Help for the Homeless
Dr. Jino Distasio delivers keynote speech at annual OT symposium
What is the role of occupational therapy in primary care?
That was one of the research areas showcased when the Department of Occupational Therapy in the College of RehabilitationSciences hosted the 11th annual Master of Occupational Therapy Independent Study Symposium June 25. The symposium gives second-year OT students the opportunity to present their research findings on a variety of topics effecting their profession, including the work-life balance of occupational therapists; client-centred goal-setting with individuals with intellectual disabilities; and the perspective of occupational therapists on wheelchair service delivery in Manitoba.
Lauren Henry, an occupational therapy student whose project looked at the admissions process at the University of Manitoba, looked forward to the sharing what she’d learned with her fellow students and instructors.
“Knowledge translation is really important,” Henry said. “We sit with all this information for a year and we have to bring forward what’s most important for the community, faculty and peers and to present things that are really important for them.”
Keynote speaker Dr. Jino Distasio, Associate Vice-President of Research and Innovation, and the Director of the Institute of Urban Studies at the University of Winnipeg, presented on Mental Health, Homeless and Housing First: Stories of Success and Challenge in Transiting from the Street.
Distasio spoke about the growing divide between the very rich and the very poor, as well as the shrinking middle class.
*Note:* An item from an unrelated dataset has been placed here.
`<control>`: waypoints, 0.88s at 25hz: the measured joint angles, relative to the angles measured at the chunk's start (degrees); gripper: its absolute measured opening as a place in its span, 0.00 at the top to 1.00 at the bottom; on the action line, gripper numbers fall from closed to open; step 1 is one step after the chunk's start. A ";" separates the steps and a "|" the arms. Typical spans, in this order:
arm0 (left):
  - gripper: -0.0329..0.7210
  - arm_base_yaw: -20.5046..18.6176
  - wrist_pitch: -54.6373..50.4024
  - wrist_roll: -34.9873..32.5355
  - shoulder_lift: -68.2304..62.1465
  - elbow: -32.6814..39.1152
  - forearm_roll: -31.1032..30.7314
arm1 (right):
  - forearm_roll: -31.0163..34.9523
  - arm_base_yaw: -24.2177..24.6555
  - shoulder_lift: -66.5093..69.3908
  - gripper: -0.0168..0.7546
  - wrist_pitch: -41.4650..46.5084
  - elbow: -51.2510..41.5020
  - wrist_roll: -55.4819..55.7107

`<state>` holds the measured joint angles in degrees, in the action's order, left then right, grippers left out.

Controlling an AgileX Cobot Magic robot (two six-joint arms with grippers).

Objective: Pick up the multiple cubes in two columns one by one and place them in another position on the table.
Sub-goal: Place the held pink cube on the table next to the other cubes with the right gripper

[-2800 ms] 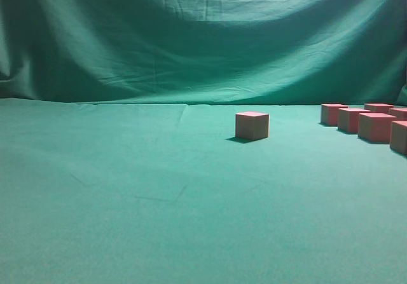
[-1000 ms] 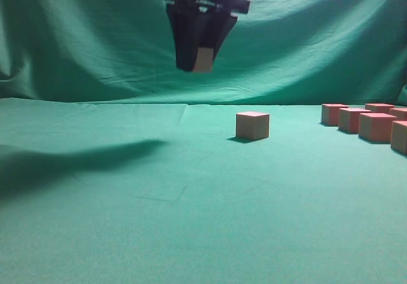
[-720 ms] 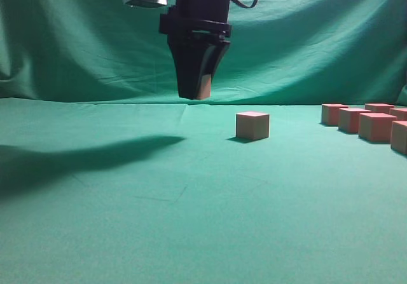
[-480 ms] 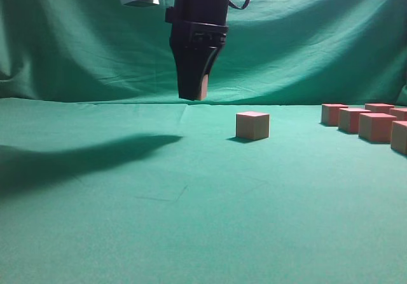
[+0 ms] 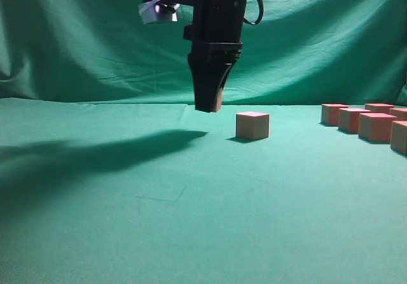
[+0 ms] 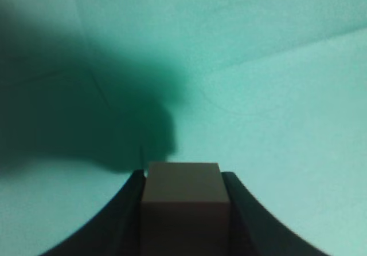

These and other factors are contributing to a shortage of housing for some of the most vulnerable in our society, including those with addictions and mental health issues.
According to Distasio, homeless shelters are temporary band aids that don’t address the key issues of poverty and homelessness.
Distasio is involved with a nation-wide project called At Home Chez Soi, whose mission is to house homeless Canadians in Moncton, Montreal, Toronto, Vancouver and Winnipeg. The project focuses on a ‘housing first’ approach, that places an emphasis on offering access to permanent housing to individuals who are homeless and who may have mental health issues without any prerequisites for acceptance.
“Homeless shelters do not end homelessness,” Distasio said. “Housing first ends homelessness very effectively and affordable, safe quality housing can be done in a cost effective manner.”
Gina Laliberte, an MOT 2 student who is about to start a six week advanced fieldwork placement at Siloam Mission, agrees with the approach of housing first.
“Housing first is a very client-centred approach which aligns strongly with occupational therapy,” said Laliberte. “It’s important to be mindful that these people may feel that they don’t have any agency in their lives and this approach provides the opportunity to make choices and take responsibility for those choices with appropriate supports in place. If you give people the opportunity to make decisions for themselves there’s a greater chance of success.”